**Exercise objective:**
Retype the data below in full, keeping every character as it is.

Records excerpted from a collection:
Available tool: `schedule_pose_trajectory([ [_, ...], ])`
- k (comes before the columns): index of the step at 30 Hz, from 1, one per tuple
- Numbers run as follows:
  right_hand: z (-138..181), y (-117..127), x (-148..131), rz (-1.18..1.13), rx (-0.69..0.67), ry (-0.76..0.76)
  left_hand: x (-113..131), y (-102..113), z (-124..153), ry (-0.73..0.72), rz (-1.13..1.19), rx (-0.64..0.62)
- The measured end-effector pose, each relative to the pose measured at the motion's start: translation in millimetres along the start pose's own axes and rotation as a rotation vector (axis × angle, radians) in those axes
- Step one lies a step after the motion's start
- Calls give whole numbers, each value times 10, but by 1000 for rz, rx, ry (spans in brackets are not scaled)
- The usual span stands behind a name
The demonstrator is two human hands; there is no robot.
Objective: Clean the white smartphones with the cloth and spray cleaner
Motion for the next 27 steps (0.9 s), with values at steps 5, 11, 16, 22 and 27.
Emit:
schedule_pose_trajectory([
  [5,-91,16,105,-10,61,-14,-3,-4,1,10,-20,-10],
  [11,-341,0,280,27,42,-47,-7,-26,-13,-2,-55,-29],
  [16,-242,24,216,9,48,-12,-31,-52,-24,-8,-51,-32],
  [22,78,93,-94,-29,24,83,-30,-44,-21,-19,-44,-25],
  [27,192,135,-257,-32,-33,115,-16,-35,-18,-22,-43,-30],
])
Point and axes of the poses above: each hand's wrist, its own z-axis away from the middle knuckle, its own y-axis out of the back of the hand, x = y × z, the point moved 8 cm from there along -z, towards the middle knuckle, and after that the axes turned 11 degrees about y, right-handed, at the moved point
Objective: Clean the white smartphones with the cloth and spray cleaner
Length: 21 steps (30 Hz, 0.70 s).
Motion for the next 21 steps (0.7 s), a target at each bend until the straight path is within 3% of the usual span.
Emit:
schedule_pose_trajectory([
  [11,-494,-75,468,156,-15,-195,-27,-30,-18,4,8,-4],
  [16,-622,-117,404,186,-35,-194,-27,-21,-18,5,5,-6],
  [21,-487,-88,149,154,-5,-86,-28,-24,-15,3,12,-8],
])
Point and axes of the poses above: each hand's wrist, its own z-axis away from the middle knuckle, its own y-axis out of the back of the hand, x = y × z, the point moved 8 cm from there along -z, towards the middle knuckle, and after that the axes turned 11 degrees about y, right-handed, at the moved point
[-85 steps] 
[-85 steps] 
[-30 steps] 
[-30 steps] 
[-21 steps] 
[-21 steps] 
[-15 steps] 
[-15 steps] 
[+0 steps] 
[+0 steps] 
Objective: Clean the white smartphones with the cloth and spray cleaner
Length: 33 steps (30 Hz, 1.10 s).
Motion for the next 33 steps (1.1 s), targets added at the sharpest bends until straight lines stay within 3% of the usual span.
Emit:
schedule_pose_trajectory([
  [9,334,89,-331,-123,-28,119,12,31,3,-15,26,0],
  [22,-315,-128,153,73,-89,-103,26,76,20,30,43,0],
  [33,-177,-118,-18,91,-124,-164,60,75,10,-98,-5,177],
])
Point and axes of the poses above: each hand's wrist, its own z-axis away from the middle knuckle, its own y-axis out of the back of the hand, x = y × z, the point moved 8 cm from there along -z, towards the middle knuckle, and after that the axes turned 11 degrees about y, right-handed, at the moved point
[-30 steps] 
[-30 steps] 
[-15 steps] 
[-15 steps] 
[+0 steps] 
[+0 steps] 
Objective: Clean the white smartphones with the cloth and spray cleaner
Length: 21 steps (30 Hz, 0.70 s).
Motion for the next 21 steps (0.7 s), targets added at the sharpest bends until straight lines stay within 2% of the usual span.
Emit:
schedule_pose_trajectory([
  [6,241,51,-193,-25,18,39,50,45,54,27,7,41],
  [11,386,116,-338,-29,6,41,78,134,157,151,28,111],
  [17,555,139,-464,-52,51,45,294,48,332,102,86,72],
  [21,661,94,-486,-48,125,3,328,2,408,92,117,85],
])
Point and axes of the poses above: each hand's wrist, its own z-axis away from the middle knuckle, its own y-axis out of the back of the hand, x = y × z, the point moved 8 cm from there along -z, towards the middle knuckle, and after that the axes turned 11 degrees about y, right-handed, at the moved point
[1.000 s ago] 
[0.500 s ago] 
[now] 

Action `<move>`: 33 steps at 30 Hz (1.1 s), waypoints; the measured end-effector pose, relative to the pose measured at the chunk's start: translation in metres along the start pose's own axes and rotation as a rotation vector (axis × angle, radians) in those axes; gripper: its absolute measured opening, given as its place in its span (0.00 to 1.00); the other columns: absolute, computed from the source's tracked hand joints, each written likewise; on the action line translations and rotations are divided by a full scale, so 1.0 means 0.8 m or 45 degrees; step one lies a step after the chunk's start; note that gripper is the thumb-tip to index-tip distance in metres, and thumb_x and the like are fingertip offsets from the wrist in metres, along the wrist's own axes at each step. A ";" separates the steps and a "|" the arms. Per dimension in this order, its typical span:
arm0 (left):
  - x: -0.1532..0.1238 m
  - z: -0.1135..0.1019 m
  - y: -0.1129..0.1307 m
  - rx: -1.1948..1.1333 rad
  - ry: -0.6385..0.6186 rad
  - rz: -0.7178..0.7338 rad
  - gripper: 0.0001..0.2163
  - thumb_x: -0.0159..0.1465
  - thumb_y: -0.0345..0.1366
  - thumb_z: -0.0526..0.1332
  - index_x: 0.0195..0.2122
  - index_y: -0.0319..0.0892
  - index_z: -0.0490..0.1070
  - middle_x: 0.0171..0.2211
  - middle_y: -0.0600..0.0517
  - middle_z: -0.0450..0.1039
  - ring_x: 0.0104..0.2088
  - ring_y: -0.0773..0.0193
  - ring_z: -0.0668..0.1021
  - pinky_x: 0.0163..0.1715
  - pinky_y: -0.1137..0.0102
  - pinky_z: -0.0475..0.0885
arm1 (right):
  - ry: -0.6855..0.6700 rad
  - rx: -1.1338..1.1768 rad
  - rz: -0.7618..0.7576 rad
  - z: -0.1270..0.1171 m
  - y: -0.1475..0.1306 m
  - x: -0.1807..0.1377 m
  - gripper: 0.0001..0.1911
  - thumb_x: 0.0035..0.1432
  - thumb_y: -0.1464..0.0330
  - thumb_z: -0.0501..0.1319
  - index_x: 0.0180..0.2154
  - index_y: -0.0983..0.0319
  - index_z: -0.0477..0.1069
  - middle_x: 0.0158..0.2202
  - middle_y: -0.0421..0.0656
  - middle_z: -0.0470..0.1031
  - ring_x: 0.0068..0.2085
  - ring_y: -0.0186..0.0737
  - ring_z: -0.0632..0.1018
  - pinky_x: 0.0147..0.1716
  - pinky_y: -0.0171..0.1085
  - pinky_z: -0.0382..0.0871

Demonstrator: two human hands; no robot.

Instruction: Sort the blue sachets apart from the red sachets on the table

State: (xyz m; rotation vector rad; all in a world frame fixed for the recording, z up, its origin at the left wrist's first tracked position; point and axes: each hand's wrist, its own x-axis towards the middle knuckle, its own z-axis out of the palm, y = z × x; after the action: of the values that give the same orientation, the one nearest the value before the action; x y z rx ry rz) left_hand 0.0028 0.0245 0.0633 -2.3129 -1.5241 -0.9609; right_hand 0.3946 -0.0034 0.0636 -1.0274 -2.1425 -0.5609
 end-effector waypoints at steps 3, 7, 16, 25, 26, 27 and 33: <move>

**Answer box:**
Available tool: `schedule_pose_trajectory([ [_, ...], ])`
- k (comes before the columns): index of the step at 30 Hz, from 1, one per tuple
- Numbers run as follows:
  right_hand: z (-138..181), y (-117..127), x (-148..131), rz (-1.18..1.13), rx (-0.69..0.67), ry (-0.76..0.76)
  left_hand: x (-113..131), y (-102..113), z (-124..153), ry (-0.73..0.72), rz (-1.13..1.19), rx (-0.64..0.62)
- The measured end-effector pose, each relative to the pose measured at the motion's start: translation in millimetres along the start pose's own axes and rotation as a rotation vector (axis × angle, radians) in those axes
- Step one lies a step after the motion's start
- Calls give whole numbers, each value times 10, but by 1000 for rz, rx, ry (spans in brackets are not scaled)
- The usual span stands behind a name
The demonstrator is two human hands; there is no robot.
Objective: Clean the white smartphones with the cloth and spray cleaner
Motion for the next 27 steps (0.9 s), with values at steps 5, 11, 16, 22 and 27.
Emit:
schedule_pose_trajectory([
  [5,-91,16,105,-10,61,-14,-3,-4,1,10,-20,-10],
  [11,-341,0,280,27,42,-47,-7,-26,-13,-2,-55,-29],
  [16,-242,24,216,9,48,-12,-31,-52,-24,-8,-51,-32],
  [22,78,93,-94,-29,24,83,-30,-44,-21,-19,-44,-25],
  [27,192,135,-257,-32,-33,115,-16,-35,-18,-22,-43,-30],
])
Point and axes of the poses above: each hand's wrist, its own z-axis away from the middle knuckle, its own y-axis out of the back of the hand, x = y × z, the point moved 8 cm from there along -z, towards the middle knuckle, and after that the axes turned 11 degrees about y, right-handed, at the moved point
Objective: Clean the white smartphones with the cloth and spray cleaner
Length: 21 steps (30 Hz, 0.70 s).
Motion for the next 21 steps (0.7 s), a target at each bend until the straight path is within 3% of the usual span.
Emit:
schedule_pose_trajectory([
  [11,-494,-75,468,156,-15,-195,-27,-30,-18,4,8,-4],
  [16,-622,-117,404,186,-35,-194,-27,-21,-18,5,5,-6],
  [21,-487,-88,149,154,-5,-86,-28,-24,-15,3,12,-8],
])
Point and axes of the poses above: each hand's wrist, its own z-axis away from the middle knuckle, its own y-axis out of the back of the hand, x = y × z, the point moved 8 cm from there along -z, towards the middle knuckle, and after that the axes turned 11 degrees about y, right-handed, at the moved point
[-85 steps] 
[-85 steps] 
[-30 steps] 
[-30 steps] 
[-21 steps] 
[-21 steps] 
[-15 steps] 
[-15 steps] 
[+0 steps] 
[+0 steps] 
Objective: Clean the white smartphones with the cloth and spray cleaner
Length: 33 steps (30 Hz, 1.10 s).
Motion for the next 33 steps (1.1 s), targets added at the sharpest bends until straight lines stay within 3% of the usual span.
Emit:
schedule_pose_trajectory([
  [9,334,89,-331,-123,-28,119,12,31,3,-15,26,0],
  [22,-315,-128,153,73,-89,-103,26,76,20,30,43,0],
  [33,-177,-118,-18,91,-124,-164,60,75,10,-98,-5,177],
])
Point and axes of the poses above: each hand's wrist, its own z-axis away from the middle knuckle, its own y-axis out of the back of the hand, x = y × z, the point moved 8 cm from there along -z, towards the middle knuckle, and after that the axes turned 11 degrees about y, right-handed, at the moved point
[-30 steps] 
[-30 steps] 
[-15 steps] 
[-15 steps] 
[+0 steps] 
[+0 steps] 
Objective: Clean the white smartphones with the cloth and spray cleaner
Length: 21 steps (30 Hz, 0.70 s).
Motion for the next 21 steps (0.7 s), targets added at the sharpest bends until straight lines stay within 2% of the usual span.
Emit:
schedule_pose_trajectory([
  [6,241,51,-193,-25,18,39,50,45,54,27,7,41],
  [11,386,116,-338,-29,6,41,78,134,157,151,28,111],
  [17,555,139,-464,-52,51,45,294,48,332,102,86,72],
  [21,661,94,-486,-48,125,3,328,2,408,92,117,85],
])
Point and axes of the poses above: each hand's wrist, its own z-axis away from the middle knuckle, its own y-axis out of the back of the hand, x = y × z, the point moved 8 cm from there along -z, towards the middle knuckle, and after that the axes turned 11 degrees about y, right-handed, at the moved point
[1.000 s ago] 
[0.500 s ago] 
[now] 

Action `<move>`: 33 steps at 30 Hz (1.1 s), waypoints; the measured end-effector pose, relative to the pose measured at the chunk's start: translation in metres along the start pose's own axes and rotation as a rotation vector (axis × angle, radians) in those axes; gripper: its absolute measured opening, given as its place in its span (0.00 to 1.00); the other columns: absolute, computed from the source's tracked hand joints, each written likewise; on the action line translations and rotations are divided by a full scale, so 1.0 means 0.8 m or 45 degrees; step one lies a step after the chunk's start; note that gripper is the thumb-tip to index-tip distance in metres, and thumb_x and the like are fingertip offsets from the wrist in metres, along the wrist's own axes at each step. A ";" separates the steps and a "|" the arms. Per dimension in this order, its typical span:
arm0 (left):
  - x: -0.1532..0.1238 m
  - z: -0.1135..0.1019 m
  - y: -0.1129..0.1307 m
  - rx: -1.1948..1.1333 rad
  - ry: -0.6385..0.6186 rad
  - rz: -0.7178..0.7338 rad
  - gripper: 0.0001..0.2163
  - thumb_x: -0.0159..0.1465
  - thumb_y: -0.0345..0.1366
  - thumb_z: -0.0526..0.1332
  - index_x: 0.0195..0.2122
  - index_y: -0.0319..0.0892
  - index_z: -0.0490..0.1070
  - middle_x: 0.0171..0.2211
  - middle_y: -0.0600..0.0517
  - middle_z: -0.0450..0.1039
  - ring_x: 0.0104..0.2088
  - ring_y: -0.0773..0.0193
  - ring_z: -0.0668..0.1021
  - pinky_x: 0.0163..0.1715
  - pinky_y: -0.1137..0.0102
  - pinky_z: -0.0475..0.0885
arm1 (right):
  - ry: -0.6855..0.6700 rad
  - rx: -1.1338..1.1768 rad
  - rz: -0.7618..0.7576 rad
  - z: -0.1270..0.1171 m
  - y: -0.1475..0.1306 m
  - x: -0.1807..0.1377 m
  - gripper: 0.0001..0.1911
  - thumb_x: 0.0035..0.1432
  - thumb_y: -0.1464..0.0330
  - thumb_z: -0.0501..0.1319
  - index_x: 0.0180..0.2154
  - index_y: -0.0983..0.0319
  - index_z: -0.0477..0.1069
  - middle_x: 0.0158..0.2202
  - middle_y: -0.0421..0.0656
  - middle_z: -0.0470..0.1031
  - ring_x: 0.0068..0.2085
  - ring_y: -0.0186..0.0737
  - ring_z: -0.0632..0.1018
  - pinky_x: 0.0147..0.1716
  - pinky_y: -0.0171..0.1085
  - pinky_z: -0.0382..0.0871

Demonstrator: two human hands; no robot.

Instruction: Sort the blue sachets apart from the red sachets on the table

State: (xyz m; rotation vector rad; all in a world frame fixed for the recording, z up, its origin at the left wrist's first tracked position; point and axes: each hand's wrist, its own x-axis towards the middle knuckle, its own z-axis out of the palm, y = z × x; after the action: of the values that give the same orientation, the one nearest the value before the action; x y z rx ry rz) left_hand 0.0028 0.0245 0.0633 -2.3129 -1.5241 -0.9609; right_hand 0.3946 -0.0034 0.0636 -1.0274 -2.1425 -0.5609
 end-effector waypoints at steps 3, 7, 16, 25, 26, 27 and 33: <move>

This exercise requires no additional answer.